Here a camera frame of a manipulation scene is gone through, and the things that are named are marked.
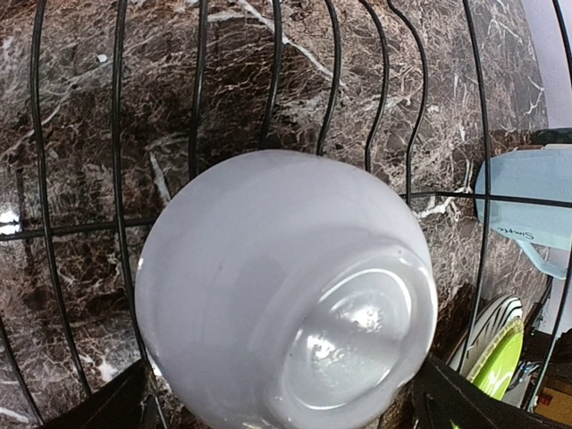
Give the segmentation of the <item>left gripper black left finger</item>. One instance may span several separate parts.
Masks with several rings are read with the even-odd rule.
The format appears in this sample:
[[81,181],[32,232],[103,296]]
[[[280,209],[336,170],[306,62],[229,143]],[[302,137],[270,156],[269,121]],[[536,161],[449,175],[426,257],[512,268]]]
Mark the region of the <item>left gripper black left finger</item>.
[[155,428],[158,406],[153,395],[151,375],[151,365],[140,359],[77,407],[50,420],[42,427]]

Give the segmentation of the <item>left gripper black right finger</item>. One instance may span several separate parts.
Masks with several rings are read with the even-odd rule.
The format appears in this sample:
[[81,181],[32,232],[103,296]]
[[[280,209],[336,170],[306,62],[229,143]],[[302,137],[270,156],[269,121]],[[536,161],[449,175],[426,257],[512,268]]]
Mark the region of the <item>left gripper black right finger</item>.
[[559,424],[495,400],[439,358],[429,355],[413,379],[412,397],[421,428],[550,429]]

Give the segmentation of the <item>bright green plate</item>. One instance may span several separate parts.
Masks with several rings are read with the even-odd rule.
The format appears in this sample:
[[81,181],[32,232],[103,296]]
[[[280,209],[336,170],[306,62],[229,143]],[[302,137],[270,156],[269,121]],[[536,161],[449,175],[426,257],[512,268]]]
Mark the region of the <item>bright green plate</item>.
[[472,384],[489,397],[502,400],[517,369],[523,339],[524,333],[506,337]]

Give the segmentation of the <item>blue striped white plate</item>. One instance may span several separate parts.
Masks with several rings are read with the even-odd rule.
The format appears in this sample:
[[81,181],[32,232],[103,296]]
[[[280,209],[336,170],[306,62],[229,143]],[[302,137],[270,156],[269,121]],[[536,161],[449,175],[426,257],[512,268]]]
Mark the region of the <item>blue striped white plate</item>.
[[455,349],[450,353],[447,364],[455,370],[461,366],[461,374],[467,376],[497,332],[512,319],[522,317],[523,305],[518,296],[498,296],[478,314],[467,352],[463,353],[467,343],[467,331],[464,331]]

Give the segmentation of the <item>white bowl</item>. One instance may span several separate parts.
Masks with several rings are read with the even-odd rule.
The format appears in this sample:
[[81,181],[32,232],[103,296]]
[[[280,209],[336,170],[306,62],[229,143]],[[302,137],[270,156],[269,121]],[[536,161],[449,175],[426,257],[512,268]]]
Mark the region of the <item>white bowl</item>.
[[202,172],[142,249],[135,309],[173,393],[213,428],[361,428],[433,342],[430,252],[371,173],[263,150]]

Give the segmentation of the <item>light blue mug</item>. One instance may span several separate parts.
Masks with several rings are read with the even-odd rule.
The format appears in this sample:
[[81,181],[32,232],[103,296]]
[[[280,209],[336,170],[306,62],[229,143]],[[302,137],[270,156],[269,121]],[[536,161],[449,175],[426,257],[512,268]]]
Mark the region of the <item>light blue mug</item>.
[[475,201],[477,219],[515,241],[542,273],[564,280],[567,268],[544,259],[536,246],[571,248],[571,149],[548,145],[519,149],[482,164],[475,193],[490,186],[494,199]]

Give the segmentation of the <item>woven yellow green plate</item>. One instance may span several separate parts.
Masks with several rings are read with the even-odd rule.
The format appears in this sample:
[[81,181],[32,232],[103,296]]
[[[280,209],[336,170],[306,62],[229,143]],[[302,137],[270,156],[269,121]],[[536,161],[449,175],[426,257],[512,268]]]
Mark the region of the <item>woven yellow green plate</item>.
[[466,378],[469,382],[474,383],[477,376],[483,371],[485,364],[492,358],[495,350],[504,342],[506,337],[512,337],[513,334],[522,334],[524,332],[524,323],[520,317],[515,317],[508,321],[500,328],[487,344],[475,364],[468,372]]

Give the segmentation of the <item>dark green mug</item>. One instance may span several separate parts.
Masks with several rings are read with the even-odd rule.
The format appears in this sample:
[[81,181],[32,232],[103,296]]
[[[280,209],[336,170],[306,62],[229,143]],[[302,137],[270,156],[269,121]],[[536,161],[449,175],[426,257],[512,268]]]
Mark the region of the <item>dark green mug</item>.
[[560,127],[554,129],[536,130],[532,134],[531,144],[536,146],[571,145],[572,128]]

◇ ◇ ◇ ◇ ◇

Try it = Leaving out the pictures, repeat the data above exactly.

Final answer =
Here a camera frame of a manipulation scene is gone through, and the things that are named are marked.
Give the segmentation of the <item>left gripper black left finger</item>. One instance may span several separate parts.
Masks with several rings are read with the even-odd rule.
The format appears in this sample:
[[81,181],[32,232],[103,296]]
[[[280,209],[336,170],[306,62],[229,143]],[[302,137],[270,156],[269,121]],[[536,161],[449,175],[426,257],[512,268]]]
Mark the region of the <item>left gripper black left finger</item>.
[[155,428],[158,406],[153,395],[151,375],[151,365],[140,359],[77,407],[50,420],[42,427]]

Give the segmentation of the <item>left gripper black right finger</item>. One instance may span several separate parts.
Masks with several rings are read with the even-odd rule.
The format appears in this sample:
[[81,181],[32,232],[103,296]]
[[[280,209],[336,170],[306,62],[229,143]],[[302,137],[270,156],[269,121]],[[536,161],[449,175],[426,257],[512,268]]]
Mark the region of the <item>left gripper black right finger</item>.
[[559,424],[495,400],[439,358],[429,355],[413,379],[412,397],[421,428],[550,429]]

Give the segmentation of the <item>bright green plate</item>. One instance may span several separate parts.
Masks with several rings are read with the even-odd rule.
The format appears in this sample:
[[81,181],[32,232],[103,296]]
[[[280,209],[336,170],[306,62],[229,143]],[[302,137],[270,156],[269,121]],[[536,161],[449,175],[426,257],[512,268]]]
Mark the region of the <item>bright green plate</item>.
[[472,384],[489,397],[502,400],[517,369],[523,339],[524,333],[506,337]]

Give the segmentation of the <item>blue striped white plate</item>. One instance may span several separate parts.
Masks with several rings are read with the even-odd rule.
The format appears in this sample:
[[81,181],[32,232],[103,296]]
[[[280,209],[336,170],[306,62],[229,143]],[[302,137],[270,156],[269,121]],[[536,161],[449,175],[426,257],[512,268]]]
Mark the region of the <item>blue striped white plate</item>.
[[455,349],[450,353],[447,364],[455,370],[461,366],[461,374],[467,376],[497,332],[512,319],[522,317],[523,305],[518,296],[498,296],[478,314],[467,352],[463,353],[467,343],[467,331],[464,331]]

Give the segmentation of the <item>white bowl</item>. One instance may span several separate parts.
Masks with several rings are read with the even-odd rule.
The format appears in this sample:
[[81,181],[32,232],[103,296]]
[[[280,209],[336,170],[306,62],[229,143]],[[302,137],[270,156],[269,121]],[[536,161],[449,175],[426,257],[512,268]]]
Mark the region of the <item>white bowl</item>.
[[202,172],[142,249],[135,309],[173,393],[213,428],[361,428],[433,342],[430,252],[371,173],[263,150]]

Give the segmentation of the <item>light blue mug</item>. One instance may span several separate parts.
Masks with several rings are read with the even-odd rule.
The format appears in this sample:
[[81,181],[32,232],[103,296]]
[[[280,209],[336,170],[306,62],[229,143]],[[302,137],[270,156],[269,121]],[[536,161],[449,175],[426,257],[512,268]]]
Mark the region of the <item>light blue mug</item>.
[[475,201],[477,219],[515,241],[542,273],[564,280],[567,268],[544,259],[536,246],[571,248],[571,149],[548,145],[519,149],[482,164],[475,193],[490,186],[494,199]]

Give the segmentation of the <item>woven yellow green plate</item>. One instance may span several separate parts.
Masks with several rings are read with the even-odd rule.
The format appears in this sample:
[[81,181],[32,232],[103,296]]
[[[280,209],[336,170],[306,62],[229,143]],[[302,137],[270,156],[269,121]],[[536,161],[449,175],[426,257],[512,268]]]
Mark the region of the <item>woven yellow green plate</item>.
[[466,378],[469,382],[474,383],[477,376],[483,371],[485,364],[492,358],[495,350],[504,342],[506,337],[512,337],[513,334],[522,334],[524,332],[524,323],[520,317],[515,317],[508,321],[500,328],[487,344],[475,364],[468,372]]

Give the segmentation of the <item>dark green mug</item>. One instance may span several separate parts.
Masks with several rings are read with the even-odd rule.
The format appears in this sample:
[[81,181],[32,232],[103,296]]
[[[280,209],[336,170],[306,62],[229,143]],[[302,137],[270,156],[269,121]],[[536,161],[449,175],[426,257],[512,268]]]
Mark the region of the <item>dark green mug</item>.
[[560,127],[554,129],[536,130],[532,134],[531,144],[536,146],[571,145],[572,128]]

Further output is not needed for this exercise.